Blue Water Vaccines Announces $8 Million Private Placement Priced At-the-Market Under Nasdaq Rules
Proceeds To Fund Research and Development of BWV-101, BWV 102 and BWV-103.
CINCINNATI, April 13, 2022 (GLOBE NEWSWIRE) -- Blue Water Vaccines Inc. (“BWV” or “Blue Water Vaccines” or “the Company”), a biopharmaceutical company developing transformational vaccines to address significant global health challenges, today announced that it has entered into definitive agreements with several institutional investors for the purchase of 1,180,812 shares of common stock (or common stock equivalents in lieu thereof) in a private placement priced at-the-market under Nasdaq rules. The Company will also issue to the investors unregistered preferred investment options (the “investment options”) to purchase up to an aggregate of 1,180,812 shares of common stock. The purchase price for one share of common stock (or common stock equivalent) and one investment option to purchase one share of common stock is $6.775. The investment options have an exercise price of $6.65 per share, will be exercisable immediately upon issuance, and will have a term equal to four years following the issuance date.
H.C. Wainwright & Co. is acting as the exclusive placement agent for the offering.

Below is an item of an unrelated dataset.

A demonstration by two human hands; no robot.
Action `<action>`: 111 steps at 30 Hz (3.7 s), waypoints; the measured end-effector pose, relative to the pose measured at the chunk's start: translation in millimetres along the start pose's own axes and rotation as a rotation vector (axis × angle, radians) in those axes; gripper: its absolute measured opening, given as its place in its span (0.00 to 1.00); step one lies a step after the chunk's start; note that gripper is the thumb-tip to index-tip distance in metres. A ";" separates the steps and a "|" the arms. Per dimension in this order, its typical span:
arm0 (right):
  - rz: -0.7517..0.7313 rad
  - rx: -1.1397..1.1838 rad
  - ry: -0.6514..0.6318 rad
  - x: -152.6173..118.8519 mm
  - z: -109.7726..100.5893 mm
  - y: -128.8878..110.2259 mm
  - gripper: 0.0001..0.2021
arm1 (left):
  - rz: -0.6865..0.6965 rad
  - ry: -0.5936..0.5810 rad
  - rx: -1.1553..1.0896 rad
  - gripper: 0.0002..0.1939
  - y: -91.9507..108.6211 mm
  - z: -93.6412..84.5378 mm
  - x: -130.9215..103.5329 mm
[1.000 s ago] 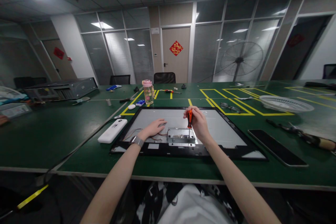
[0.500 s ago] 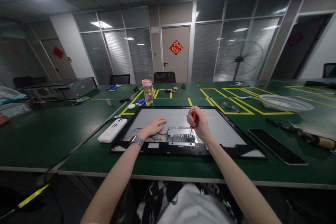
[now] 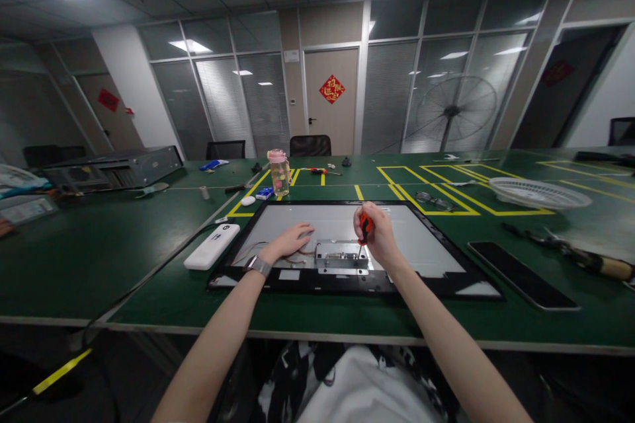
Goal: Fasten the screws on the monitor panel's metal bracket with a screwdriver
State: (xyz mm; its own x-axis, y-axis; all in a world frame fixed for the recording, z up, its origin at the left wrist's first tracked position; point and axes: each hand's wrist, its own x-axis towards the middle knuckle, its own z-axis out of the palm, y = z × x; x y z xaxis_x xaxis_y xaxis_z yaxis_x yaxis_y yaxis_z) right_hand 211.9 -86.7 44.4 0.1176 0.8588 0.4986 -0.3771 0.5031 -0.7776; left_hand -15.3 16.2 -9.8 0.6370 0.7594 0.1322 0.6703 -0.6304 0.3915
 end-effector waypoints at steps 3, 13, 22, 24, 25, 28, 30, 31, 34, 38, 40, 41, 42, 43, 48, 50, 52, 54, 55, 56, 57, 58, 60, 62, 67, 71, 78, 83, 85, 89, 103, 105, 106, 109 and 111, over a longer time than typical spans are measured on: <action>-0.027 -0.046 0.028 1.7 -1.1 3.1 0.14 | 0.004 0.014 0.006 0.23 -1.6 1.2 0.7; -0.184 -0.231 0.064 -0.2 -1.2 4.2 0.14 | -0.008 0.002 0.000 0.22 -0.1 0.1 -0.1; -0.362 -0.535 -0.022 -5.4 -1.3 9.1 0.11 | -0.025 -0.015 0.014 0.22 4.9 -2.4 -1.2; -0.403 -0.586 -0.005 -4.0 -2.1 9.9 0.09 | -0.025 -0.017 0.008 0.22 5.1 -2.5 -1.1; -0.429 -0.612 0.007 -3.3 -2.2 10.2 0.08 | -0.023 -0.016 0.006 0.23 4.9 -2.3 -0.9; -0.496 -0.667 0.054 -2.0 -1.6 10.0 0.04 | -0.015 -0.011 0.001 0.23 2.9 -1.2 -0.4; -0.508 -0.674 0.077 -2.2 -1.2 9.0 0.03 | -0.012 -0.011 0.004 0.23 1.5 -0.2 0.0; -0.507 -0.674 0.081 -2.6 -1.2 8.3 0.03 | -0.012 -0.011 0.008 0.23 0.9 0.2 0.2; -0.481 -0.648 0.056 -4.2 -2.5 7.4 0.09 | -0.009 -0.003 0.022 0.22 0.0 0.9 0.9; -0.432 -0.575 0.025 -5.5 -5.3 8.7 0.14 | -0.010 -0.008 0.029 0.22 1.0 0.3 1.0; -0.429 -0.581 0.028 -5.5 -5.5 9.2 0.13 | -0.019 -0.010 0.029 0.23 1.5 -0.1 1.0; -0.439 -0.595 0.035 -5.3 -5.1 9.1 0.12 | -0.021 -0.010 0.029 0.23 1.6 -0.1 1.0; -0.455 -0.614 0.046 -5.1 -4.4 8.9 0.11 | -0.021 -0.009 0.027 0.23 1.6 0.1 1.2; -0.476 -0.635 0.058 -4.8 -3.6 8.4 0.10 | -0.019 -0.008 0.024 0.23 1.4 0.3 1.4; -0.535 -0.705 0.129 -4.0 -0.5 6.1 0.05 | -0.008 -0.003 0.014 0.23 -0.6 1.5 2.0; -0.536 -0.703 0.151 -4.1 -1.0 6.2 0.05 | -0.011 -0.004 0.019 0.23 -1.3 1.7 1.8; -0.538 -0.692 0.170 -4.2 -2.4 7.1 0.05 | -0.011 -0.004 0.018 0.23 -1.9 1.7 1.4; -0.515 -0.672 0.174 -4.2 -3.8 8.5 0.06 | -0.008 -0.005 0.015 0.23 -2.1 1.4 0.8; -0.489 -0.652 0.167 -4.2 -4.4 9.3 0.07 | -0.005 -0.007 0.013 0.23 -1.9 1.1 0.5; -0.458 -0.623 0.153 -4.3 -4.8 10.0 0.08 | -0.004 -0.008 0.013 0.23 -1.6 0.8 0.2; -0.425 -0.590 0.136 -4.3 -5.0 10.5 0.09 | -0.005 -0.009 0.013 0.23 -1.1 0.5 0.0; -0.398 -0.558 0.120 -4.4 -5.0 10.8 0.10 | -0.007 -0.010 0.015 0.23 -0.5 0.2 -0.1; -0.380 -0.519 0.094 -4.6 -4.4 10.7 0.11 | -0.012 -0.012 0.018 0.23 0.6 0.0 0.1; -0.409 -0.541 0.089 -4.7 -3.6 9.7 0.10 | -0.016 -0.010 0.019 0.23 1.1 0.4 0.8; -0.498 -0.631 0.136 -3.8 -3.4 8.6 0.04 | -0.018 0.000 0.019 0.22 0.7 1.6 1.8; -0.372 -0.504 0.095 -4.5 -3.2 10.2 0.09 | -0.010 0.000 0.025 0.22 -0.2 1.2 1.3; -0.416 -0.519 0.089 -4.5 -2.2 9.5 0.08 | -0.005 -0.005 0.016 0.23 -3.7 2.3 1.7; -0.451 -0.585 0.151 -0.4 -6.3 10.0 0.06 | -0.001 -0.002 0.011 0.23 -1.6 1.1 0.6; -0.392 -0.570 0.132 0.1 -7.3 9.6 0.07 | -0.010 -0.002 0.012 0.23 -0.1 0.2 0.0; -0.336 -0.527 0.071 -0.6 -5.9 8.5 0.10 | -0.016 -0.006 0.006 0.23 2.4 -1.2 -0.8; -0.427 -0.703 -0.132 -10.1 -15.3 -7.3 0.11 | -0.021 -0.002 0.011 0.22 3.6 0.1 0.9; -0.448 -0.702 -0.075 -11.7 -17.2 -9.3 0.10 | -0.024 -0.008 0.009 0.22 4.6 -0.8 0.1; -0.475 -0.724 -0.034 -11.9 -18.4 -9.9 0.09 | -0.025 -0.010 0.009 0.22 5.0 -1.2 -0.3; -0.575 -0.821 0.085 -11.7 -22.5 -10.1 0.05 | -0.020 -0.010 0.005 0.23 4.6 -1.9 -1.1; -0.594 -0.839 0.110 -12.0 -24.9 -9.3 0.06 | -0.017 -0.005 0.004 0.23 3.1 -1.8 -1.3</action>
State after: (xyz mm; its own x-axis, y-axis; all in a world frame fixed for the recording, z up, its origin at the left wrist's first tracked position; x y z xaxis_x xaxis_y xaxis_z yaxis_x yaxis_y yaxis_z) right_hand 236.9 -99.3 36.1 0.1750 0.4330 0.8842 0.5262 0.7179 -0.4557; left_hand -14.8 13.6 -7.1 0.6276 0.7692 0.1205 0.6827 -0.6181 0.3898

The gross proceeds from the private placement are expected to be approximately $8.0 million, before deducting placement agent fees and other offering expenses. The Company intends to use the net proceeds from the private placement for the research and development of its pipeline as well as for working capital and other general corporate purposes. The private placement is expected to close on or about April 18, 2022, subject to the satisfaction of customary closing conditions.

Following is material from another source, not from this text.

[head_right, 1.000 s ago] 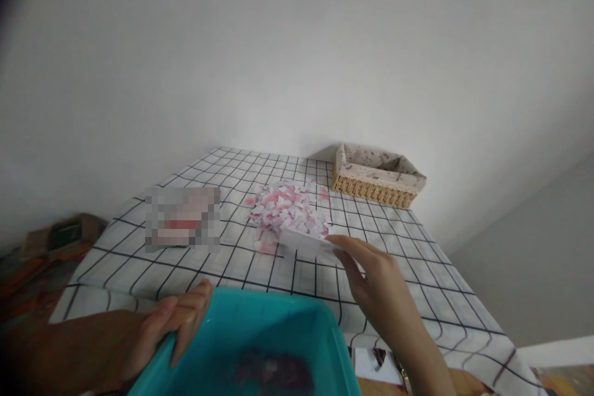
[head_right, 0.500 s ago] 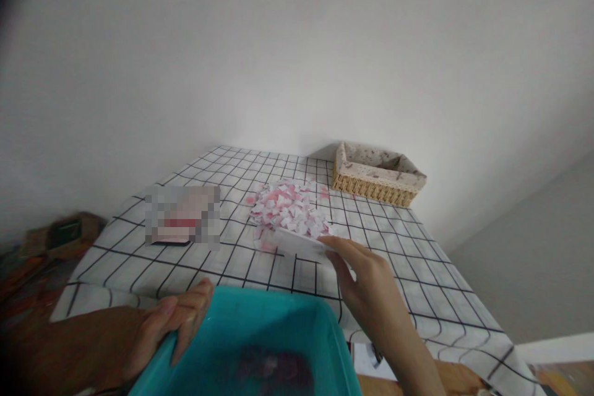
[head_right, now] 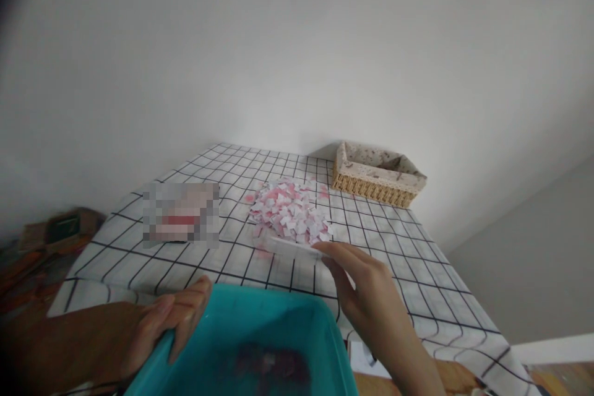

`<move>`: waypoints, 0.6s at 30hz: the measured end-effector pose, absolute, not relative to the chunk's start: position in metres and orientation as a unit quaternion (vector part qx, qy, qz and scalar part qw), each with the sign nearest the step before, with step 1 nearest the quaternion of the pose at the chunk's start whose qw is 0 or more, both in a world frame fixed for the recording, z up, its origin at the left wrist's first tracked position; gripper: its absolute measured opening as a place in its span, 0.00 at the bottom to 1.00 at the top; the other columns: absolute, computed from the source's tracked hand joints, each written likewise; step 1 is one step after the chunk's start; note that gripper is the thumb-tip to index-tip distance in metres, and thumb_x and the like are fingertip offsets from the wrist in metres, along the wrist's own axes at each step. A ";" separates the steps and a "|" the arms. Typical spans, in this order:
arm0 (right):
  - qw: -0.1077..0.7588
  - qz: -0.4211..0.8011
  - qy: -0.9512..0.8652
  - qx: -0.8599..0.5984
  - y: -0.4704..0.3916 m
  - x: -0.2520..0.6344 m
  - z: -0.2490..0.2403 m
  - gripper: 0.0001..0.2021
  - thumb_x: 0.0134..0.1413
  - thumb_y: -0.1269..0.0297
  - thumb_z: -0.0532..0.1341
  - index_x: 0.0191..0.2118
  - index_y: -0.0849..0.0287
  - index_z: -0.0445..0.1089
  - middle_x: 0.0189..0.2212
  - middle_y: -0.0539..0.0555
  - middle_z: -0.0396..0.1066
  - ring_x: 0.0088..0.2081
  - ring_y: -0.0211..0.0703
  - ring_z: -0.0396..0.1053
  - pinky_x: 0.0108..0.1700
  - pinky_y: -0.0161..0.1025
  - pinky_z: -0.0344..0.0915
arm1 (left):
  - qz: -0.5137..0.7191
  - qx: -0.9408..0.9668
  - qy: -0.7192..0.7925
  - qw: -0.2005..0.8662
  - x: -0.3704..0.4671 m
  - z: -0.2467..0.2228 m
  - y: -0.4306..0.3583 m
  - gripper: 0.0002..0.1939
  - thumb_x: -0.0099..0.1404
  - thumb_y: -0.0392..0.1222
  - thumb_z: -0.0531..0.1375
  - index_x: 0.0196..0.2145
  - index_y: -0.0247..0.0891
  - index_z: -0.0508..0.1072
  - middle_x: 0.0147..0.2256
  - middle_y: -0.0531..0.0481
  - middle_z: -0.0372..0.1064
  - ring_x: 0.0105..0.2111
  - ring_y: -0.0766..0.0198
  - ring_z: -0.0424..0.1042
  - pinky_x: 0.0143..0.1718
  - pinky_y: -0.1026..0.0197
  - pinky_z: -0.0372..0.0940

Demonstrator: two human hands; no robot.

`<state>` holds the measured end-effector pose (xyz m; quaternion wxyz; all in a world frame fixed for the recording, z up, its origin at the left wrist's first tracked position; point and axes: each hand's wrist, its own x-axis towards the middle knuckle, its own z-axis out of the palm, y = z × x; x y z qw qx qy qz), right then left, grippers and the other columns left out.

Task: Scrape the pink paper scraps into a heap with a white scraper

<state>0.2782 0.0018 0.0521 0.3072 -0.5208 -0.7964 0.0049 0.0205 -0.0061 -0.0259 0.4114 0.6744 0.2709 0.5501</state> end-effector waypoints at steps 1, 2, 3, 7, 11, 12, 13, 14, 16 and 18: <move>0.305 0.008 -0.799 -0.518 0.002 0.276 0.052 0.12 0.58 0.72 0.52 0.42 0.57 0.71 0.37 0.53 0.76 0.38 0.42 0.74 0.38 0.36 0.71 | 0.569 0.664 0.270 0.404 0.021 -0.027 -0.006 0.33 0.70 0.44 0.35 0.08 0.38 0.52 0.09 0.52 0.54 0.15 0.65 0.57 0.30 0.56 0.58; 0.303 0.010 -0.803 -0.514 0.003 0.274 0.052 0.12 0.58 0.72 0.52 0.41 0.57 0.71 0.36 0.53 0.76 0.38 0.42 0.74 0.37 0.36 0.71 | 0.588 0.652 0.268 0.396 0.021 -0.028 -0.006 0.33 0.70 0.43 0.35 0.08 0.37 0.51 0.09 0.53 0.53 0.14 0.65 0.56 0.30 0.56 0.58; 0.300 0.013 -0.806 -0.510 0.003 0.272 0.052 0.12 0.58 0.72 0.52 0.41 0.57 0.71 0.36 0.53 0.76 0.37 0.42 0.74 0.36 0.35 0.70 | 0.603 0.642 0.267 0.391 0.022 -0.029 -0.006 0.33 0.70 0.43 0.35 0.08 0.37 0.51 0.08 0.53 0.52 0.14 0.66 0.55 0.30 0.56 0.57; 0.297 0.027 -0.814 -0.498 0.003 0.269 0.052 0.12 0.58 0.72 0.52 0.41 0.56 0.71 0.36 0.53 0.76 0.37 0.41 0.74 0.35 0.34 0.70 | 0.546 0.676 0.267 0.416 0.019 -0.027 -0.006 0.33 0.71 0.45 0.36 0.09 0.37 0.53 0.11 0.52 0.56 0.17 0.65 0.59 0.32 0.56 0.58; 0.310 0.018 -0.807 -0.502 0.001 0.275 0.053 0.11 0.58 0.71 0.52 0.41 0.56 0.71 0.36 0.52 0.77 0.37 0.41 0.75 0.36 0.34 0.71 | 0.565 0.664 0.271 0.409 0.018 -0.020 -0.007 0.33 0.71 0.44 0.35 0.09 0.36 0.52 0.10 0.53 0.55 0.16 0.65 0.57 0.31 0.57 0.57; 0.313 0.011 -0.801 -0.510 0.000 0.277 0.053 0.11 0.57 0.70 0.53 0.41 0.57 0.71 0.36 0.53 0.77 0.36 0.42 0.75 0.36 0.35 0.71 | 0.566 0.663 0.272 0.407 0.018 -0.019 -0.007 0.33 0.71 0.44 0.36 0.09 0.36 0.52 0.10 0.53 0.54 0.16 0.66 0.57 0.31 0.57 0.57; 0.316 0.005 -0.795 -0.518 0.000 0.279 0.053 0.11 0.57 0.70 0.53 0.41 0.57 0.71 0.35 0.53 0.77 0.35 0.43 0.75 0.35 0.36 0.71 | 0.562 0.667 0.273 0.406 0.019 -0.018 -0.008 0.33 0.71 0.45 0.36 0.09 0.36 0.52 0.10 0.53 0.54 0.16 0.66 0.57 0.31 0.57 0.57; 0.316 0.003 -0.790 -0.526 0.000 0.281 0.052 0.11 0.57 0.69 0.53 0.40 0.57 0.72 0.35 0.53 0.77 0.35 0.43 0.75 0.35 0.36 0.72 | 0.556 0.674 0.271 0.404 0.020 -0.017 -0.007 0.33 0.71 0.45 0.36 0.09 0.36 0.53 0.10 0.53 0.55 0.16 0.66 0.57 0.31 0.57 0.57; 0.315 0.004 -0.784 -0.535 0.001 0.282 0.052 0.11 0.57 0.69 0.53 0.40 0.58 0.72 0.33 0.53 0.77 0.34 0.44 0.75 0.34 0.37 0.72 | 0.557 0.677 0.268 0.400 0.021 -0.018 -0.007 0.33 0.71 0.44 0.36 0.09 0.36 0.53 0.10 0.53 0.55 0.15 0.66 0.57 0.30 0.57 0.57; 0.312 0.003 -0.783 -0.538 0.003 0.281 0.052 0.11 0.57 0.69 0.53 0.41 0.59 0.72 0.33 0.54 0.77 0.34 0.44 0.75 0.34 0.37 0.72 | 0.574 0.664 0.268 0.397 0.022 -0.019 -0.006 0.32 0.71 0.43 0.35 0.09 0.36 0.52 0.09 0.54 0.53 0.15 0.66 0.56 0.31 0.57 0.56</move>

The offer and sale of the foregoing securities are being made in a transaction not involving a public offering and the securities have not been registered under the Securities Act of 1933, as amended (the “Securities Act”), or applicable state securities laws. Accordingly, the securities may not be reoffered or resold in the United States except pursuant to an effective registration statement or an applicable exemption from the registration requirements of the Securities Act and such applicable state securities laws. Pursuant to a registration rights agreement with investors, BWV has agreed to file a resale registration statement covering the securities described above within twenty days.
This press release does not constitute an offer to sell or the solicitation of an offer to buy these securities, nor shall there be any sale of these securities in any state or other jurisdiction in which such offer, solicitation or sale would be unlawful prior to the registration or qualification under the securities laws of any such state or other jurisdiction.
About Blue Water Vaccines
Blue Water Vaccines Inc. is a biopharmaceutical company focused on developing transformational vaccines to address significant health challenges globally. Headquartered in Cincinnati, OH, the company holds the rights to proprietary technology developed at the University of Oxford, Cincinnati Children’s Hospital Medical Center (CCHMC), and St. Jude Children’s Hospital. The company is developing a universal flu vaccine that will provide protection from all virulent strains in addition to licensing a novel norovirus (NoV) S&P nanoparticle versatile virus-like particle (VLP) vaccine platform from CCHMC to develop vaccines for multiple infectious diseases, including norovirus/rotavirus and malaria, among others. Additionally, Blue Water Vaccines is developing a Streptococcus pneumoniae (pneumococcus) vaccine candidate, designed to specifically prevent the highly infectious middle ear infections, known as Acute Otitis Media (AOM), in children. For more information, visit www.bluewatervaccines.com.
Certain statements in this press release are forward-looking within the meaning of the Private Securities Litigation Reform Act of 1995. These statements may be identified by the use of forward-looking words such as “anticipate,” “believe,” “forecast,” “estimate,” “expect,” and “intend,” among others. These forward-looking statements are based on BWV’s current expectations and actual results could differ materially include, among others: statements regarding the satisfaction of the customary closing conditions of this private placement and the use of the proceeds from this private placement. There are a number of factors that could cause actual events to differ materially from those indicated by such forward-looking statements. These factors include, but are not limited to, market and other conditions, risks related to the development of BWV’s vaccine candidates, including, but not limited to BWV-301; the failure to obtain FDA clearances or approvals and noncompliance with FDA regulations; delays and uncertainties caused by the global COVID-19 pandemic; risks related to the timing and progress of clinical development of our product candidates; our need for additional financing; uncertainties of patent protection and litigation; uncertainties of government or third party payor reimbursement; limited research and development efforts and dependence upon third parties; and substantial competition. As with any vaccine under development, there are significant risks in the development, regulatory approval and commercialization of new products. BWV does not undertake an obligation to update or revise any forward-looking statement except as required by law. Investors should read the risk factors set forth in BWV’s Annual Report on Form 10-K for the year ended December 31, 2021 and other periodic reports filed with the Securities and Exchange Commission on or after the date thereof. All of BWV’s forward-looking statements are expressly qualified by all such risk factors and other cautionary statements. The information set forth herein speaks only as of the date hereof.